Your goal: Retype each line of the listing below, from the first through the one holding "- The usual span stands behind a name", with no other lines.

Dataset section:
━━━━━━━━━━━━━━━━━━━━━━━━━━━━━━

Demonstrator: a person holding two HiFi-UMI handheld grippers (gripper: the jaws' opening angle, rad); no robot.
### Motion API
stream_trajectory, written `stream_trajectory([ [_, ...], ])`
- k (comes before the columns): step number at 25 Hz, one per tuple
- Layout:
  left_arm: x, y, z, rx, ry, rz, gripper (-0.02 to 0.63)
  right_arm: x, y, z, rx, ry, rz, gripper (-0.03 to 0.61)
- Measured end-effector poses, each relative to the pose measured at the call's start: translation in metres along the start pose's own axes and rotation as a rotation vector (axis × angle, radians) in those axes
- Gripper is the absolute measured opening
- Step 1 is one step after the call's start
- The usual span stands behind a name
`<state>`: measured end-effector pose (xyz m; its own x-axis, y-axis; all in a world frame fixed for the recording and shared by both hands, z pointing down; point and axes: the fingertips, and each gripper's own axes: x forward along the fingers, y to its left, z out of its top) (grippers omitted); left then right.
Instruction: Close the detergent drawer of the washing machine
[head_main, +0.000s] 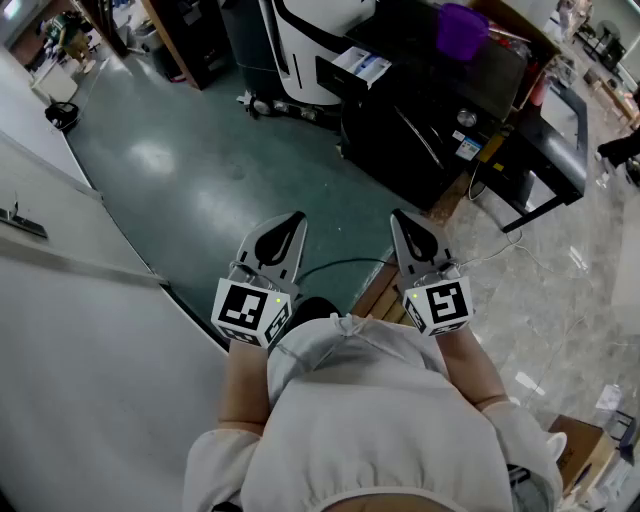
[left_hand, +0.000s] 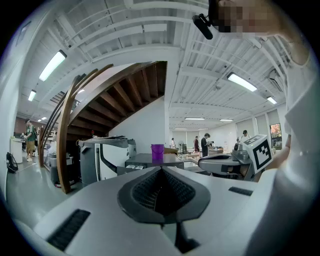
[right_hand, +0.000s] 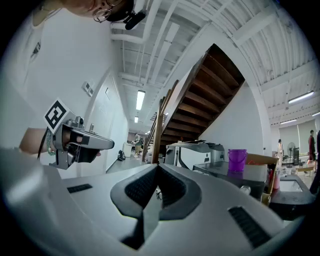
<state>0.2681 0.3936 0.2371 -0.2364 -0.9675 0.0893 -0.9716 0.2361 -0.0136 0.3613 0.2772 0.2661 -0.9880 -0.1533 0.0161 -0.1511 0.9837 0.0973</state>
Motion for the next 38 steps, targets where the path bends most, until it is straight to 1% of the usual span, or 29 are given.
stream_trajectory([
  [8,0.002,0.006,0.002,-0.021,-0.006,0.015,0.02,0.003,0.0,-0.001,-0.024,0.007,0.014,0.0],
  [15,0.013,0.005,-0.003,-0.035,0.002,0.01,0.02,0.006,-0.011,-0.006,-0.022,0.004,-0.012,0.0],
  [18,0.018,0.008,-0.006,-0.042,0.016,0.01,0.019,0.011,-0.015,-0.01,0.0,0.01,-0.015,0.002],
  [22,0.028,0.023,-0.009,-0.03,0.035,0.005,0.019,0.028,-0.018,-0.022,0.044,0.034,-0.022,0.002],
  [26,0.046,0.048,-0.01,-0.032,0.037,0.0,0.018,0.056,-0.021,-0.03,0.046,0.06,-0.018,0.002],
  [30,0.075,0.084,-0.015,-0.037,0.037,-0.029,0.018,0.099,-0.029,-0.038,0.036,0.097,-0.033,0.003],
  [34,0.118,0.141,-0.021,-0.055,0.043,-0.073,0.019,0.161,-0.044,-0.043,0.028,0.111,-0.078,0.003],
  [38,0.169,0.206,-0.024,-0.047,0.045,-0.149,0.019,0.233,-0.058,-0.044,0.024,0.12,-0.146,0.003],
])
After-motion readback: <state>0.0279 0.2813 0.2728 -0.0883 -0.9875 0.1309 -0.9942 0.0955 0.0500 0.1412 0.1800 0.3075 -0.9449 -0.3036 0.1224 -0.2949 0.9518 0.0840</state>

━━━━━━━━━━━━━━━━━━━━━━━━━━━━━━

Response to the exercise:
Demonstrator: a person holding two HiFi-UMI handheld grippers (gripper: the jaws' opening angle, rad); no robot.
### Motion API
stream_trajectory, written `stream_trajectory([ [_, ...], ])`
- k (comes before the columns): step number at 25 Hz, one per tuple
- Layout:
  left_arm: x, y, z, rx, ry, rz, gripper (-0.02 to 0.63)
  right_arm: x, y, z, rx, ry, rz, gripper (-0.03 to 0.61)
- Measured end-effector poses, each relative to the pose measured at the call's start: translation in metres along the start pose's own axes and rotation as a rotation vector (axis × angle, radians) in those axes
- Gripper is the absolute measured opening
- Step 1 is one step after the call's start
- The usual span stands behind a name

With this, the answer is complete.